A possible solution is the middle of the interval:

Less than 100,000 Ft 50,000 Ft

100,000 to 200,000 Ft 150,000 Ft

200,001 to 350,000 Ft 275,000 Ft

350,001 to 600,000 Ft 475,000 Ft

More than 600,000 Ft ?

The upper limit of the last interval is not known, may be estimated by external data sources.

Rates

Terms such as birth rate or unemployment rate are often used by social scientists.

A rate is a number obtained by dividing the number of cases (births, unemployeds etc) by the size of the total population.

• The numerator and the denominator are measured in the same time period (most frequently in a year).

• Rates can be calculated on a more narrowly defined subpopulation E.g. unemployment rate within labor force (employed + unemployed persons).

For further application examples see the lecture about social indicators.

Example:

In 1989 sick-pay days per worker was 25:

number of sick-pay days in 1989 (101.8 million) / number of entitled persons in 1989 (4.064 million)

• different time points (trends) and

• different populations can be compared,

• by controlling for different population sizes

Example:

When comparing social security expenditures of two countries, simple contrasting of the number of sick-pay days does not yield a valid comparison, because the number of entitled persons may be different.

Similar example: per capita GDP

Rates are often expressed as rates per thousand or hundred thousand to make the numbers easier to interpret.

For example suicide rate per 100,000 persons

in Hungary (2002): 28.

Instead of 0.00028 suicide per person

Again: when comparing two regions with regard to suicidal tendencies, contrasting number of suicides does not yield a valid comparison because of the different population sizes. However, number of suicides per 100,000 persons is a meaningful indicator. E.g. in 2002, suicide rate was 38.5 in the Southern-Great Plain region of Hungary, while the country’s overall rate was 28.
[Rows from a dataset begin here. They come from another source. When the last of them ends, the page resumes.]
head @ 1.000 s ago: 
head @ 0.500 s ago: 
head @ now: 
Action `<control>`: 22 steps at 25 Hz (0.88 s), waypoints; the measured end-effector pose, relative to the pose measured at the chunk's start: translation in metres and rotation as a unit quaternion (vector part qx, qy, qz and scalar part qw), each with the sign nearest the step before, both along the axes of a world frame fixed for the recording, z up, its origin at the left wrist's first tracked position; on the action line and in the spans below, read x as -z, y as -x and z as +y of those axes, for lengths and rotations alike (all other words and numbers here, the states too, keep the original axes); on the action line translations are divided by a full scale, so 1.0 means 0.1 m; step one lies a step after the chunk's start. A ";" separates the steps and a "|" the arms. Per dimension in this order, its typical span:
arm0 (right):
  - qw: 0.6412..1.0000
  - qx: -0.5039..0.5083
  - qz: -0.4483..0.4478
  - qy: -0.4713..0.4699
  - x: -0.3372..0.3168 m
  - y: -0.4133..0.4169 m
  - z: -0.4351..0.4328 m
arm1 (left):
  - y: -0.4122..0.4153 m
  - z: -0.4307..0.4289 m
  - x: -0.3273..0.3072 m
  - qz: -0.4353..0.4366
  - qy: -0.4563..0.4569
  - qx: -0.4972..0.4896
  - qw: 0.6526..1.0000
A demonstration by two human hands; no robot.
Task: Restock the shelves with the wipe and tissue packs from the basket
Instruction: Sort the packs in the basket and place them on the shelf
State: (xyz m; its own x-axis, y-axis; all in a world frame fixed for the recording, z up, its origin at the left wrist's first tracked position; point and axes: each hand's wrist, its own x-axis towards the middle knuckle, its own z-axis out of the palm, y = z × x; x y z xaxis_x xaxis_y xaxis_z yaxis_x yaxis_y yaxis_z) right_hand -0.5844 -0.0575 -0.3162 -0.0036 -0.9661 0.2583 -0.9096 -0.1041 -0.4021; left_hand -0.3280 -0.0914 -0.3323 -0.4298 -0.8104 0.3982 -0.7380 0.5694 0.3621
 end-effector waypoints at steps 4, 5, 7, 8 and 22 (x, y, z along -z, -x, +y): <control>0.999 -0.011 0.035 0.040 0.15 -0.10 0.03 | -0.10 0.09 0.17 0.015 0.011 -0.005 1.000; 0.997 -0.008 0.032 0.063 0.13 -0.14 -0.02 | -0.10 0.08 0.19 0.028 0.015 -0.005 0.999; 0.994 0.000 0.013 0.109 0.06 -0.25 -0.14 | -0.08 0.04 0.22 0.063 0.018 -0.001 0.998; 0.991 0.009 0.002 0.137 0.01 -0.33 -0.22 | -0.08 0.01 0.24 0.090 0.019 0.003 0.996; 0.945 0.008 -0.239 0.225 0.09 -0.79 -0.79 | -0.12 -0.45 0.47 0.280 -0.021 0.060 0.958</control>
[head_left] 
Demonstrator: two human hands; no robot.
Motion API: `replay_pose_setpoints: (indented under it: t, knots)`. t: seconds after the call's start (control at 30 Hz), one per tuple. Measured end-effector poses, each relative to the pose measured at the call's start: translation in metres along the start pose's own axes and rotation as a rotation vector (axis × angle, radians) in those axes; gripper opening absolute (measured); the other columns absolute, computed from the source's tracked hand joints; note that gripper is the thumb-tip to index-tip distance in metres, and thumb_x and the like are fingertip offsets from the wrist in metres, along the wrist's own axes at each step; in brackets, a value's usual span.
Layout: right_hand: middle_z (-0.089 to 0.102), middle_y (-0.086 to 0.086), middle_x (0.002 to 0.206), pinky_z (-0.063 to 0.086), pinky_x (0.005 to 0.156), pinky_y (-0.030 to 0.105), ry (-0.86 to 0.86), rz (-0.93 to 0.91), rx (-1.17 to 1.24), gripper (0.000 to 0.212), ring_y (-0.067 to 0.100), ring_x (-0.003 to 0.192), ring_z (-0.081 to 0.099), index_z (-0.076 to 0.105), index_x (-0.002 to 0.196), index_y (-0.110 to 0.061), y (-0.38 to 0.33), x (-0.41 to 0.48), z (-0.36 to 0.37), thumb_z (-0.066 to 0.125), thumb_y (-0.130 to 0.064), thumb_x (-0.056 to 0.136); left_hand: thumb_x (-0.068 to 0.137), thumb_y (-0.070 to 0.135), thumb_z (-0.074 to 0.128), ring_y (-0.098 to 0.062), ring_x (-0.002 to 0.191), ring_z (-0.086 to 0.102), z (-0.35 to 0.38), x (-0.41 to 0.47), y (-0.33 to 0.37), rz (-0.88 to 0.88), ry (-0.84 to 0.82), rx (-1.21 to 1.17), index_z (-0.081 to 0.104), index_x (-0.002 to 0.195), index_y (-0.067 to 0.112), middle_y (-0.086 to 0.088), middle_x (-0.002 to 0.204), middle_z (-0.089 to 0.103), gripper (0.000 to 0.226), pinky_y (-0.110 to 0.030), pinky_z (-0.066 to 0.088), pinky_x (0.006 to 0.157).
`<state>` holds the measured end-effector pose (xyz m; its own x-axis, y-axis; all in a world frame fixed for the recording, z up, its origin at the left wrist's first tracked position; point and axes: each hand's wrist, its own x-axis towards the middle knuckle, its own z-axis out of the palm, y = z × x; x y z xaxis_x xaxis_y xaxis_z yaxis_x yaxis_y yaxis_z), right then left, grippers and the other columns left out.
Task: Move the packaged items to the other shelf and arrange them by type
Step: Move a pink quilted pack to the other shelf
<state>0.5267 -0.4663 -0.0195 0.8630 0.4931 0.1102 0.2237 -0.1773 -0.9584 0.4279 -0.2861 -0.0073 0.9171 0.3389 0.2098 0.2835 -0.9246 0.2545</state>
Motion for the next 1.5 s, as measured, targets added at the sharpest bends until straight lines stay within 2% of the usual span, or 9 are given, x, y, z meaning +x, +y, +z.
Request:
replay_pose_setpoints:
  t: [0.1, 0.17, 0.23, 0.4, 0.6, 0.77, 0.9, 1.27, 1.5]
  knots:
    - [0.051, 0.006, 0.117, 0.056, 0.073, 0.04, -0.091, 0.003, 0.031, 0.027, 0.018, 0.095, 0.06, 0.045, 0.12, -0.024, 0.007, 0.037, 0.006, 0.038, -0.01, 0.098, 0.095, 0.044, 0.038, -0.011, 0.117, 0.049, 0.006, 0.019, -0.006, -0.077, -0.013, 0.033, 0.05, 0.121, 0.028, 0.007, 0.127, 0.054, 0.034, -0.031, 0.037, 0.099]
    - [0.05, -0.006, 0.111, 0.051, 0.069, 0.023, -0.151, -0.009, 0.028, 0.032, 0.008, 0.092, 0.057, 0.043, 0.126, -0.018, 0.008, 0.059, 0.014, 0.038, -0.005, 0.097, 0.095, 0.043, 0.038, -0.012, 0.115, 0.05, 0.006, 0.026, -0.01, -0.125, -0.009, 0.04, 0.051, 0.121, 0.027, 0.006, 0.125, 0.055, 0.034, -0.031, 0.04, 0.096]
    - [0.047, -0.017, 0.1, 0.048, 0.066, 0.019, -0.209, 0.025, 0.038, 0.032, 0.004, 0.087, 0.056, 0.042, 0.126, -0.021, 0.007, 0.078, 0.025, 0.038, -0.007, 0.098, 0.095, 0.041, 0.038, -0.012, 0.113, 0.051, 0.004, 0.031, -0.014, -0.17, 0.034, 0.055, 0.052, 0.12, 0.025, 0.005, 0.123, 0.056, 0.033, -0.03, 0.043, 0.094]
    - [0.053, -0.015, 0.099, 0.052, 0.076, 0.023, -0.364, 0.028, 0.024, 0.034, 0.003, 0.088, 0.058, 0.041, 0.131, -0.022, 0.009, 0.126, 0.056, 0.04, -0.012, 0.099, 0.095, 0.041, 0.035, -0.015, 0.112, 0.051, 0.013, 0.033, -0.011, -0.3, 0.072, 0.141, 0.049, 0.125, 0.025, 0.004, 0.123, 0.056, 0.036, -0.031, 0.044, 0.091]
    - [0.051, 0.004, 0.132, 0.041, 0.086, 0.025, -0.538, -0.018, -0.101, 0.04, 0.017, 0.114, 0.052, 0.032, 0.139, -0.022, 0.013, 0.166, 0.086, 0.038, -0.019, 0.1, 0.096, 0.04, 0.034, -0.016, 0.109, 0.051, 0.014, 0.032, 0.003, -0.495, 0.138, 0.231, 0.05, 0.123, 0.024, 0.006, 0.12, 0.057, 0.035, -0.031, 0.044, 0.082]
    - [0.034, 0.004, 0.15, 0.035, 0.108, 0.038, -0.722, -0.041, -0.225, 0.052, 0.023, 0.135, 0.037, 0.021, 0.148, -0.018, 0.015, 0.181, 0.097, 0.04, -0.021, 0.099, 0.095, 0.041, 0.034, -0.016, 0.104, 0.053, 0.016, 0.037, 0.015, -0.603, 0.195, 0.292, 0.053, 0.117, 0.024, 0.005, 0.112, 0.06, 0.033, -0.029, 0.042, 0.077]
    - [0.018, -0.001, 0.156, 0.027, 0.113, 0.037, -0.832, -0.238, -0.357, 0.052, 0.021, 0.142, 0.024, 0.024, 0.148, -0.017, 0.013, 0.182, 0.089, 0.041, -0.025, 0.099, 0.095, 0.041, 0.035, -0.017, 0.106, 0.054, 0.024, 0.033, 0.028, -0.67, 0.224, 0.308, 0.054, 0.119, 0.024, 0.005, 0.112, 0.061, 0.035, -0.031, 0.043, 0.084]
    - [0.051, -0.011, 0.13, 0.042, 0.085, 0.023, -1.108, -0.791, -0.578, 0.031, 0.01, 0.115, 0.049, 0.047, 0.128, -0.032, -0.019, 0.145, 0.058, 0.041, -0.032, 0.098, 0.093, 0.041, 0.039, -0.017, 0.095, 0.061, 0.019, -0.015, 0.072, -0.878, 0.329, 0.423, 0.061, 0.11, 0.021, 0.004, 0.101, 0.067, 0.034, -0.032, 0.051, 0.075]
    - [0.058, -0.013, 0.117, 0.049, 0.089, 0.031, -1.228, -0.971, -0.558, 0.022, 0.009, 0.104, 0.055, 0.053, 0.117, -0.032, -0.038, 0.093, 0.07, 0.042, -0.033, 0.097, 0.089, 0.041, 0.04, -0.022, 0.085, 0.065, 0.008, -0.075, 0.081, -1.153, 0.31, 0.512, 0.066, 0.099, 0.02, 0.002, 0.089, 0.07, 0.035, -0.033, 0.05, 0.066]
(Remark: Suicide as a cultural/sociological phenomenon. In southern and south-eastern districts of the Hungarian Plain, the suicide rate has been 2-3 times higher for 135 years than in the western and north-western areas of the country.)

Rates are computed from population data (based on official data sources such as censuses) rather than sample data. Such information is regularly reported by national bureaus of statistics.

Two healthcare indicators:

• indicator A: number of GPs per 100.000 inhabitants

• indicator B: number of patients per GP

What does an increase in indicator A / in indicator B imply?

Example: Hungarian city crime ranking

Do the data yield a valid comparison? (Source: Unified System of Criminal Statistics of the Investigative Authorities and of Public Prosecution, 2008)

No! The best ranked Pilis has 11,000 inhabitants, while the second best ranked Ózd has 38,000.

Such inadequate indicators are sometimes reported in the media.

However, the indicator below is better defined. Why?

In addition to crime rate, number of crimes is also reported here. Why could it be informative?

 Ranking City Crimes per 10,000 inhabitants Total number of crimes 1. Lengyeltóti 181 61 2. Tiszalök 168 99 3. Nyékládháza 154 76 4. Siófok 145 349 5. Harkány 128 49 6. Vásárosnamény 119 107 7. Jászberény 118 320 ...10. Hajdúsámson 113 142 ...19. Ózd 94 341 ...23. Komló 83 217 ...27. Szigetszentmikós 76 233

What information is most important when interpreting statistical data?

1. When were the data collected?

2. What is the research population?

3. If sample data:

a) Method of sampling?

b) Sample size?

c) Nonresponse rate?

4. Exact definition of variables? If table: what are the row- and column headings?